It’s time the Modi government learns from its mistakes

There’s an element of truth in prime minister Narendra Modi’s accusation that his government’s campaign against corruption in the last four years had driven the opposition parties into an unholy alliance. His charge assumes significance because Modi is, in some ways, still an outsider to the Delhi darbar — its other name is Lutyens politics. His supporters believe that in the four years that he has been prime minister, he has loosened the hold of a powerful group of people on national politics. Not being a part of the cosy Lutyens set has perhaps helped him avoid some of the usual potholes that come with being a typical Delhi politician.

Modi may have touched a raw nerve for the opposition with his charge of corruption against them. However, his party that came to power on an anti-corruption and development plank in 2014 has not made much headway in unearthing black money either. If one were to go by the prime minister’s figures, black money unearthed did not cross Rs 84,000 crore in the last four years even as it made claims of setting up the mechanism to throttle black money generation. What has been achieved does not match the promises in the run-up to the 2014 elections on bringing back illicit funds parked abroad.

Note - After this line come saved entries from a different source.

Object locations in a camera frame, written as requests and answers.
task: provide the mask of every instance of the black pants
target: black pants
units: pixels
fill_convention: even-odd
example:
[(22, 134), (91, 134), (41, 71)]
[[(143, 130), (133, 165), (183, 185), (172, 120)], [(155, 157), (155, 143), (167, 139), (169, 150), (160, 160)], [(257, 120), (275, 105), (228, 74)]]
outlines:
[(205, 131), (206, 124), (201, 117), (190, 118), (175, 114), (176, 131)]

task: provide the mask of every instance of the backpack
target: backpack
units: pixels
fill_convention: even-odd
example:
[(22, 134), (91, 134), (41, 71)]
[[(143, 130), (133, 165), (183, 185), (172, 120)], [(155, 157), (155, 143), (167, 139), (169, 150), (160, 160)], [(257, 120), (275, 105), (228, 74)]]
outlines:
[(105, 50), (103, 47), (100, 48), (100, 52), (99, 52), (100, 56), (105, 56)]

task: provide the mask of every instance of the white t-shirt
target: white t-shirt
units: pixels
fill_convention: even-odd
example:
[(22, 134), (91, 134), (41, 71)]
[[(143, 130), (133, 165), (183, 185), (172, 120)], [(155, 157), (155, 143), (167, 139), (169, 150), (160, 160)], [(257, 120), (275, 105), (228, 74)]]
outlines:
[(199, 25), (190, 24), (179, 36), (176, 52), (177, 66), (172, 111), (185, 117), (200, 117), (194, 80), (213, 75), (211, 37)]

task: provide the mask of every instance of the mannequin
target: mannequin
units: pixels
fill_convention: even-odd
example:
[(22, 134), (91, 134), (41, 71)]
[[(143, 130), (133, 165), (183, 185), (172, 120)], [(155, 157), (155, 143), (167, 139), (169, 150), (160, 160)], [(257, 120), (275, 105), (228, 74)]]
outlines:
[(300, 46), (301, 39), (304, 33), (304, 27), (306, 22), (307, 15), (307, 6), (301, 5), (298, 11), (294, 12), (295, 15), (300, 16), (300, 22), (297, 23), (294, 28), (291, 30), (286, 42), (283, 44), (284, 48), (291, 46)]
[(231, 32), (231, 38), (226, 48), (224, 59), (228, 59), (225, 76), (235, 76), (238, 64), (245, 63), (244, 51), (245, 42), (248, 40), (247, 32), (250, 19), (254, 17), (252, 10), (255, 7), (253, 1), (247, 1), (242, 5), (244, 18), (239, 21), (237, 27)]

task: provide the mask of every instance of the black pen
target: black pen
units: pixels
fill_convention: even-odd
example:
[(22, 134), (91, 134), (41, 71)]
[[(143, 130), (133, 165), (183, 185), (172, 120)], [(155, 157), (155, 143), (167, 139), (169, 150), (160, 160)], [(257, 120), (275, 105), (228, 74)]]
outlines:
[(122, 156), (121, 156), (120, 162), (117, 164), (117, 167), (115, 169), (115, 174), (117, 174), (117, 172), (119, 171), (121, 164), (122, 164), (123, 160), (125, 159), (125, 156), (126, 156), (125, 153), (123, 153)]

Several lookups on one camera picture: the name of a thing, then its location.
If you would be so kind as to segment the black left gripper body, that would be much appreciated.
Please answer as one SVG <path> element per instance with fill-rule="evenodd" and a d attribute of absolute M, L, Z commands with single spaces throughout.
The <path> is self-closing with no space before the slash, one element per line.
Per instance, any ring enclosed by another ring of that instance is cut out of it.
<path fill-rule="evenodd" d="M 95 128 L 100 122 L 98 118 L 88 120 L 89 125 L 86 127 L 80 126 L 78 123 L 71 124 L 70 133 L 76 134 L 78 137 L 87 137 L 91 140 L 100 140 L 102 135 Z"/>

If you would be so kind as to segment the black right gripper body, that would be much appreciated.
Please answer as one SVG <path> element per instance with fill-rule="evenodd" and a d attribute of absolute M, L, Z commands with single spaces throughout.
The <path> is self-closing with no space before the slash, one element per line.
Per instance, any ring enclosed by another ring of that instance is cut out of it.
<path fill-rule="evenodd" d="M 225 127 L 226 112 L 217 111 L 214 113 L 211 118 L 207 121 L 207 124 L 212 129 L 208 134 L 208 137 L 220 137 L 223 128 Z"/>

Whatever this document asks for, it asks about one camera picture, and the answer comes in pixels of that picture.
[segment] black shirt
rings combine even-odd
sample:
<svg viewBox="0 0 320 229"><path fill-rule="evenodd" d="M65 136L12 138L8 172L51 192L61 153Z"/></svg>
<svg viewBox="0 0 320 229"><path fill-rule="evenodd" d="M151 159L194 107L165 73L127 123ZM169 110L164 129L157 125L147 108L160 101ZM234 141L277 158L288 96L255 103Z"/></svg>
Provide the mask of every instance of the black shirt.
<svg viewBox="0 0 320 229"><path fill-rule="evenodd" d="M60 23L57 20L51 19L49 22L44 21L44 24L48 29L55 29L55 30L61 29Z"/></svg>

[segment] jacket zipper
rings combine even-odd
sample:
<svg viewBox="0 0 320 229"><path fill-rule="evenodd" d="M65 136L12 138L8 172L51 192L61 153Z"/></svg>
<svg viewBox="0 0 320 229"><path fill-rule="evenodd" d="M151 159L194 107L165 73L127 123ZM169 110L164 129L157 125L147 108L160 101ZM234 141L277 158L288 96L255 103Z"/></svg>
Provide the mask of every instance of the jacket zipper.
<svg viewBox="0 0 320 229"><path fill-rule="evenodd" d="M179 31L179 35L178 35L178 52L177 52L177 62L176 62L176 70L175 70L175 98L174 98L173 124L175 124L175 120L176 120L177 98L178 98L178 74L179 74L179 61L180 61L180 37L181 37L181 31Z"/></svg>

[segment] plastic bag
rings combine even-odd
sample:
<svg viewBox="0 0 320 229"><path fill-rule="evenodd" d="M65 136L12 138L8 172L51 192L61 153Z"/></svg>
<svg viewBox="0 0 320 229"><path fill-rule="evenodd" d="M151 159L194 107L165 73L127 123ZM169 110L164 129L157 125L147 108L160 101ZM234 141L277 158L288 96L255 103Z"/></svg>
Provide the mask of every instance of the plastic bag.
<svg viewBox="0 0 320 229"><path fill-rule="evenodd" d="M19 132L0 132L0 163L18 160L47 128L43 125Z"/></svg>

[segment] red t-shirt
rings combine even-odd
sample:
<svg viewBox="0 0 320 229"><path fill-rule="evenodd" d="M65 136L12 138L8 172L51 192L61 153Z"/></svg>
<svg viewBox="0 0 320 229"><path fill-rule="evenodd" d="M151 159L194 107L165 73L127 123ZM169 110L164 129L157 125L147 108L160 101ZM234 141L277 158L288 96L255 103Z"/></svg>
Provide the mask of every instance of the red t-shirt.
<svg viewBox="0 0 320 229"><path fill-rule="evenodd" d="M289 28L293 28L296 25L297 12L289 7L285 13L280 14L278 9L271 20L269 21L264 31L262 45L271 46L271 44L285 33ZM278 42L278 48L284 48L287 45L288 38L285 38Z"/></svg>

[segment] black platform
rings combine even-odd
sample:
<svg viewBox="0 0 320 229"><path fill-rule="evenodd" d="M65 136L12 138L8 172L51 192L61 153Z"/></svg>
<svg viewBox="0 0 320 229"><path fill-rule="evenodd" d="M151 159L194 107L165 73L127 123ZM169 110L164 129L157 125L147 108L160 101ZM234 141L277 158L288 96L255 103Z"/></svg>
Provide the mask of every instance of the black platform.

On the economy in general, the Modi government’s performance has been a mixed bag. His conservative economics has helped boost the market and brought in liquidity. The total market cap of all BSE-listed companies has risen by over Rs 62 lakh crore in the last four years and the BSE market cap stands at over Rs 147 lakh crore at the weekend. Praise could also be due for rolling out indirect tax reform in the shape of the Goods and Services Tax regime – even though it hit many businesses – going forward on infrastructure development and, importantly, taking steps in the direction of NPA resolution. On the flip side, personal taxation has been a problem area against the backdrop of the long-term capital gains tax. Fuel pricing with petrol and diesel rates have touched new highs.

Meanwhile, the jury is still out on the benefits from the demonetisation exercise, which had been aimed at black money, terror funding and such. The same is the case with digitisation, which suffers a trust deficit with users despite the incentives for online transactions on offer.

While the prime minister may have initiated an aggressive narrative against corruption and kept his government away from any significant taint on corruption, his party has come up short on at least one significant occasion. The efforts in Karnataka to help the BS Yeddyurappa government to win the vote of confidence set tongues wagging with allegations of reported offers of money and ministerial berths for those in the opposition camp.

Inexperience and competence issues in the cabinet can be identified as Modi’s major concerns. Besides, concentration of power and decision-making on a scale that are sometimes a reminder of Indira Gandhi’s prime ministership, when the PMO was a remote and feared institution, needs to change. Because, among other things, India has become bigger and more complex since those days and cannot be run in the highly centralised fashion that has come to be identified with Modi.

In the light of the exercise to highlight four years of the NDA, it would be worthwhile to note that hard selling modest achievements could boomerang on it, and there is no better instance of this than the ‘India Shining’ campaign of the Atal Bihar Vajpayee government.

In short, the performance of the Modi government is work in progress. It has taken important steps forward but mistakes have been made and much needs to be achieved. For that the government needs to heed its critics who say that in order to move forward, the government must first acknowledge that it has made mistakes.